Unfortunately, while it’s heavy on scrutiny, Death and Life doesn’t add up to a whole in terms of where you want us to go based on your analysis. In other words, outside of a call for better curriculum, this book falls short as a policy agenda. And make no mistake: Despite your protestations that you don’t want to view things through the prism of policy, given the state of play in the education debate today, your work is being taken as a policy prescription.

More specifically, it’s being taken as the antidote to the Duncan-Obama direction on education policy and the ideas taking hold in an increasing number of states and localities. Yet, while it’s a powerful cri de coeur, it is neither granular nor forward-looking enough to serve as a blueprint for policymakers.

For instance, you are selective about the evidence on charter schools, ignoring the contributions from the many high-performing charters across various geographies. Today, there are clear inferences that can be made about why some charters outperform others. It’s not by chance that charter schools in some locales are substantially better than charters elsewhere, and the differences can be traced to public policy. Figuring out how to more broadly incorporate those inferences into public policy is where the action is on the charter issue.

Likewise on testing and accountability. You paint a broad portrait of No Child Left Behind (NCLB) as “test and punish” but ignore the complexity of the policy and its implementation. States, for example, have made an astonishing number of poor implementation decisions that have done more to turn the law into a caricature than anything in the statute has. Meanwhile, after two decades, the experience of states and school districts with standards, testing, and accountability is highly varied As with charter schools, these policies are not monolithic, and there are clear inferences policymakers can draw, particularly about the experience of poor and minority youngsters.

And the same is true, of course, of philanthropy or school leadership. In both cases, the experiences, outcomes, ongoing learning, and changes are highly varied and complex.
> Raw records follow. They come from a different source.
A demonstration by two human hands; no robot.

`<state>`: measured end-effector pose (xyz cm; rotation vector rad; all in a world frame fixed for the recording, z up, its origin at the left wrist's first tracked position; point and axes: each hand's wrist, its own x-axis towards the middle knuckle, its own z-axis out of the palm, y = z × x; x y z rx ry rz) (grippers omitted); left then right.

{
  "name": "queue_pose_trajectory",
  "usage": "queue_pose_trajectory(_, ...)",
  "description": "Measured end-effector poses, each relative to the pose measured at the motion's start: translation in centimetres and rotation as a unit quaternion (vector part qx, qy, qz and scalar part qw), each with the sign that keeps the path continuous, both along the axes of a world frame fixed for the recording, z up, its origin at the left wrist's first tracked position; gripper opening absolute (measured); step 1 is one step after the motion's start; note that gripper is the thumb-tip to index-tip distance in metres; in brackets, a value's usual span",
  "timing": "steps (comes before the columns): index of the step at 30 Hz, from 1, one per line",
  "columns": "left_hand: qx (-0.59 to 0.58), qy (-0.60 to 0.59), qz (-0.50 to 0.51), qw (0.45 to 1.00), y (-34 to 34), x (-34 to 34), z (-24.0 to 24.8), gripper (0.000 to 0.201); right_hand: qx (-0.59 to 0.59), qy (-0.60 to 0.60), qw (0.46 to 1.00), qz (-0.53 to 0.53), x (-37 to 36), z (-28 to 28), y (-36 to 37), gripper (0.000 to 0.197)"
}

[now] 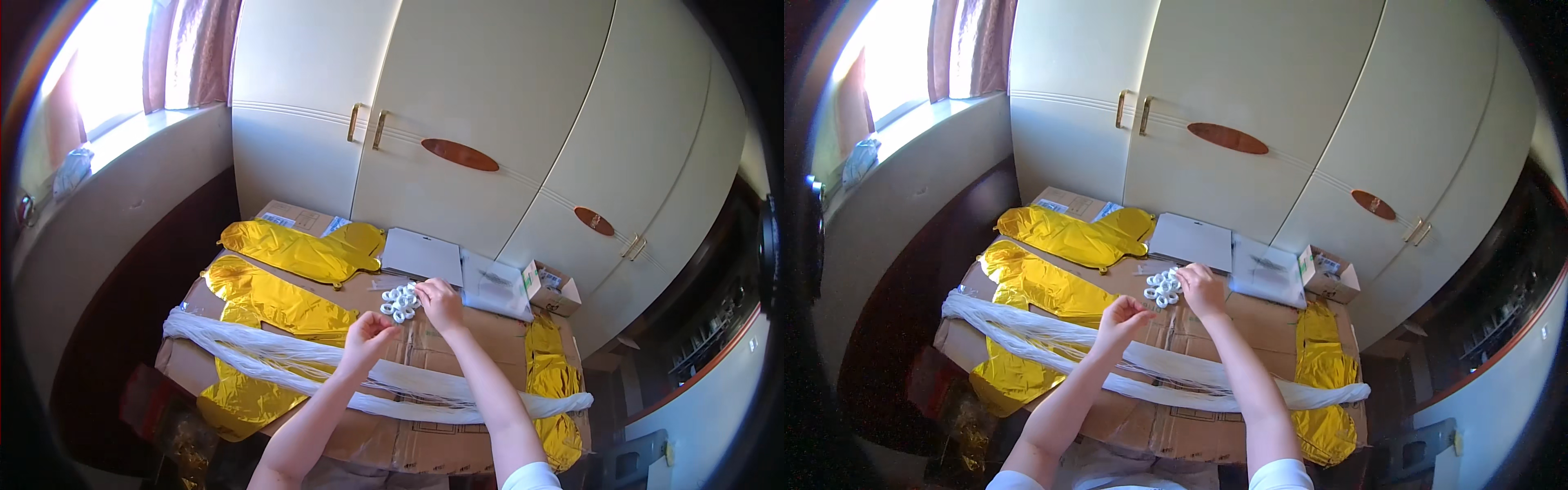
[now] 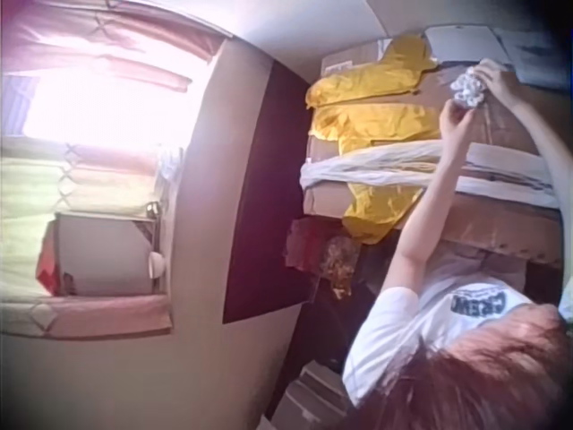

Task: Manually attaching small white plastic components onto a white strap or cord at a packaging station.

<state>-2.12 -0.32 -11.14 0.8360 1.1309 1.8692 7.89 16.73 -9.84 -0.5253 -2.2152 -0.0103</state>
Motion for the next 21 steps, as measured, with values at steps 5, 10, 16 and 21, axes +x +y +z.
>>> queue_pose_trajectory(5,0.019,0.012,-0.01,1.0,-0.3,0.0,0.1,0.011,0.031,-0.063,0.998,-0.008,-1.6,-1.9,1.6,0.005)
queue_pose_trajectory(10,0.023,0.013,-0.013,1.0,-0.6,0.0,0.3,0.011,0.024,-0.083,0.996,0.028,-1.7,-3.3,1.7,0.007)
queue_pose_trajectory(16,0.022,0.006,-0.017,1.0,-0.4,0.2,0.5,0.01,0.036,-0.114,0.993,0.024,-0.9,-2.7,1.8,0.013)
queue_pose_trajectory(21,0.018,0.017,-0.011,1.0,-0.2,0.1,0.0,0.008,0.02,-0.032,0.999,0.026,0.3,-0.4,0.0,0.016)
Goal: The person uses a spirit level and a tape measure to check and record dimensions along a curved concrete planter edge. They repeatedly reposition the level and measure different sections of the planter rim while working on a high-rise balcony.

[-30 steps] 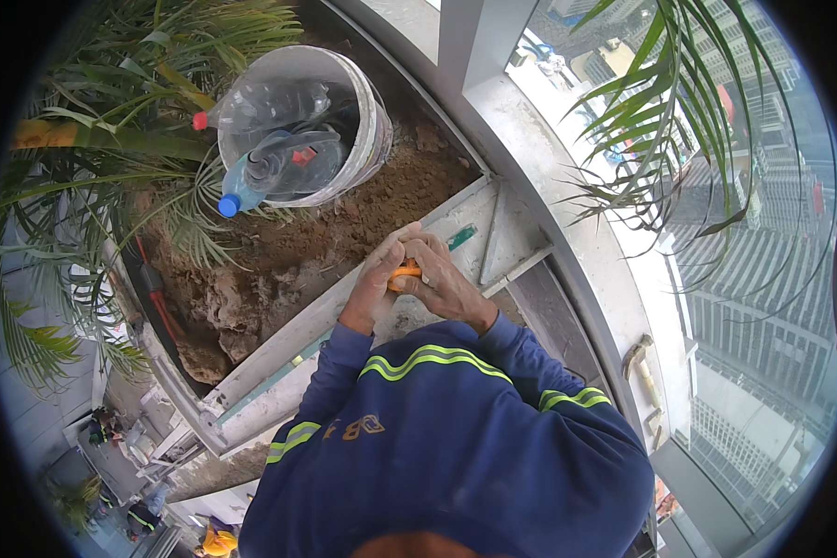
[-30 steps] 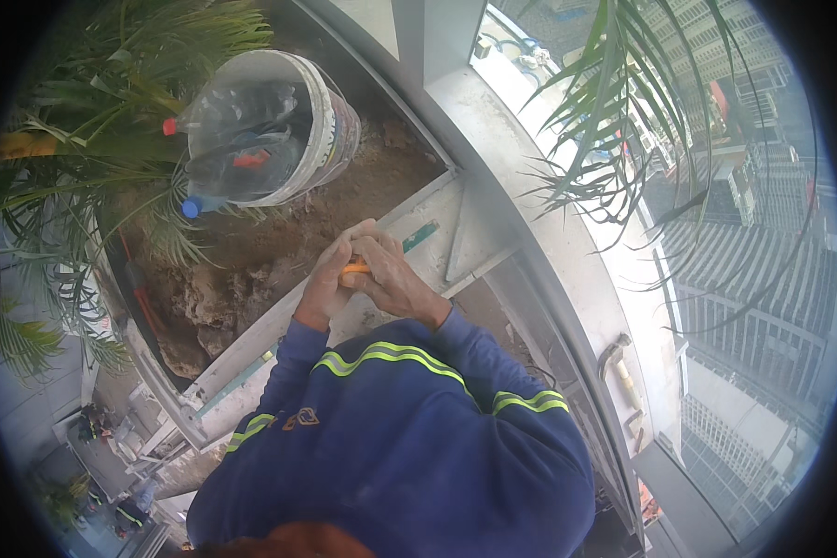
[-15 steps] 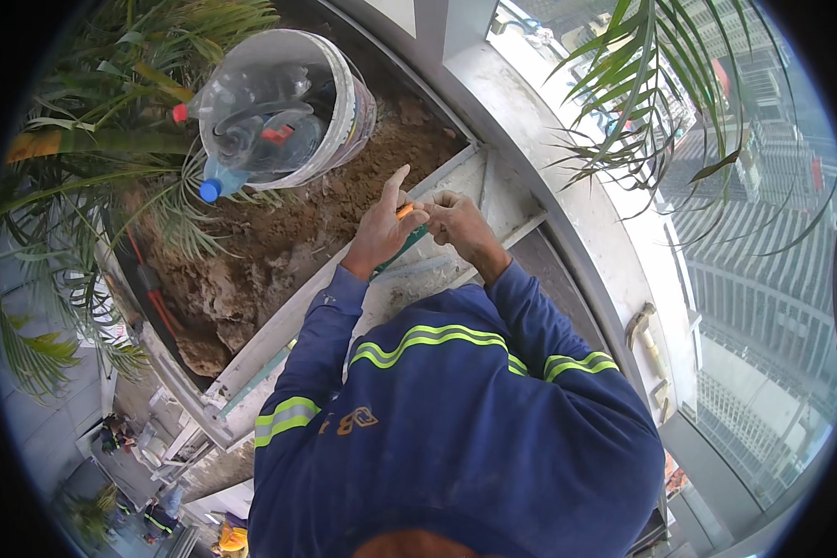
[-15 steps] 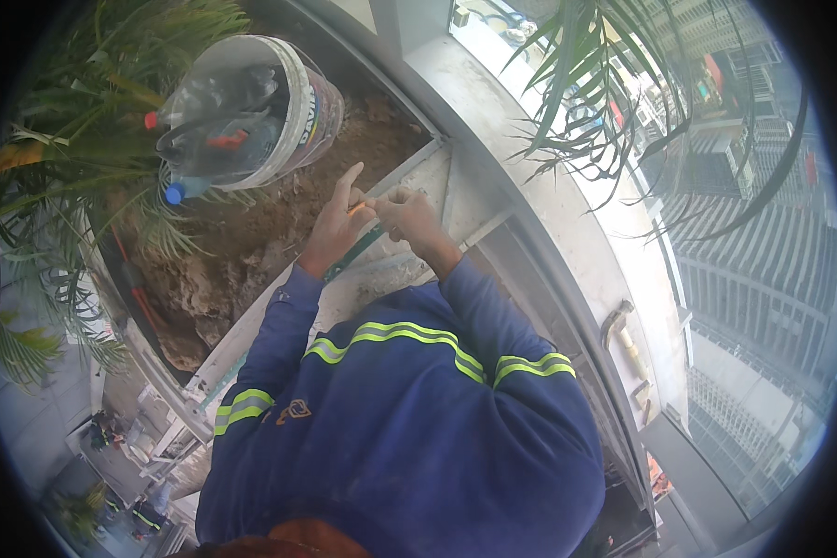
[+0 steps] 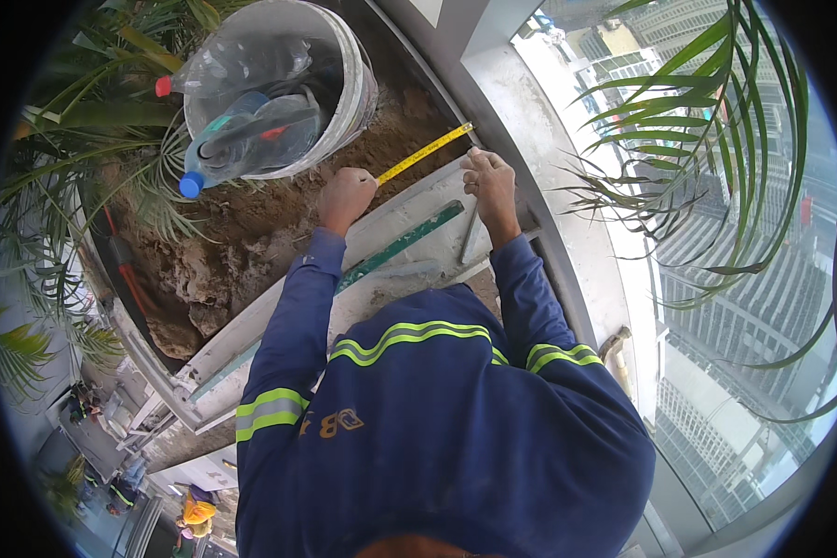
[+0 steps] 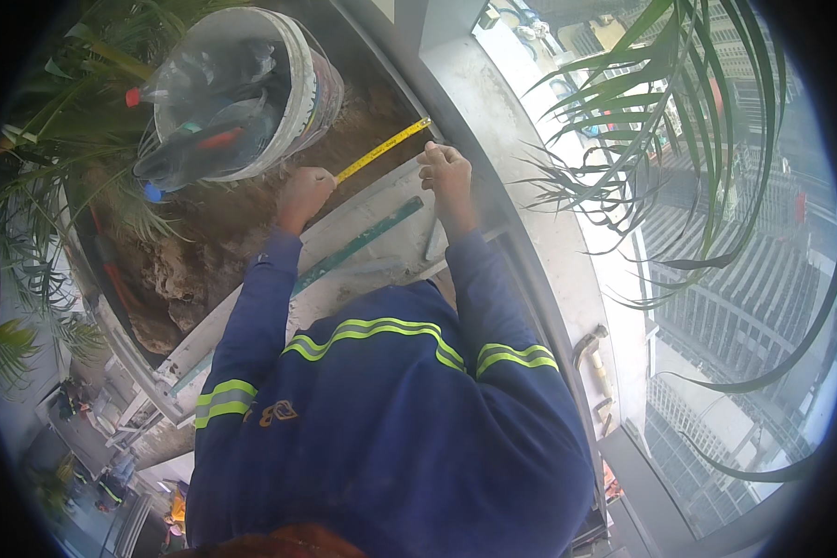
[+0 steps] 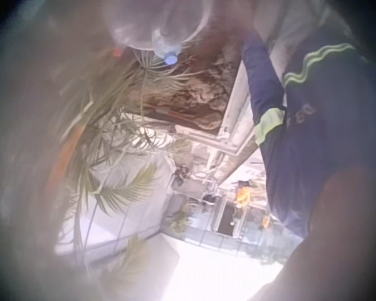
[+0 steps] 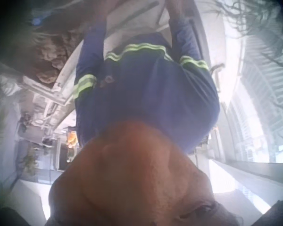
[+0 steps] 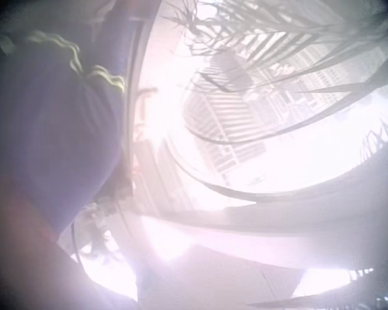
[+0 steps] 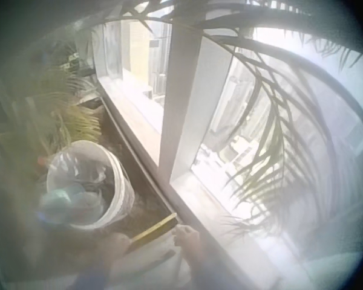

I could go on, but the point is obvious: The book offers plenty of legitimate critiques in all these reform areas, and others. Yet painting with a broad brush does much to arouse the passions of advocates, and little to shed light on the issues. It merely fans the flames of today’s mostly unproductive debates.

You write that:

It is time to get serious. We need better teachers, a solid curriculum that includes the full range of arts and sciences, and assessments that reflect the skills and knowledge that society values. Schools must impose standards of behavior, so that learning may proceed unhindered. We need to pay attention to the health and well-being of students, so that they arrive in school ready to learn.

There are few who would disagree. But the challenges of achieving these goals are enormously complex--especially so in a radically decentralized system like U.S. K-12 education. And the solutions are multifaceted. For example, high-performing charter schools struggle to find enough teachers to achieve substantially greater scale but have little trouble filling existing positions. It’s reasonable to assume that this is at least in part because they are desirable workplaces, especially relative to the dysfunctional schools that often surround them. So what role does creating more environments where teachers want to be play into efforts to attract and retain “better teachers?”

Similarly, given what we know about the tortured politics of our education system absent a robust accountability regime, how do you expect to see change enacted? Regulatory capture--meaning that the ostensibly regulated actually control the regulators--is more rampant in American elementary and secondary education than in any other policy domain.

You couldn’t be more right that there are no panaceas. Unfortunately, though, Death and Life offers too many panaceas of its own. So, while your change of heart on some key issues and your criticism of many of today’s reforms and reformers is a soothing balm for those resisting radical changes to our low-functioning system of education, it is not a way forward from where we are today.

Andrew J. Rotherham is co-founder and partner at Bellwether Education and writes the blog Eduwonk.com.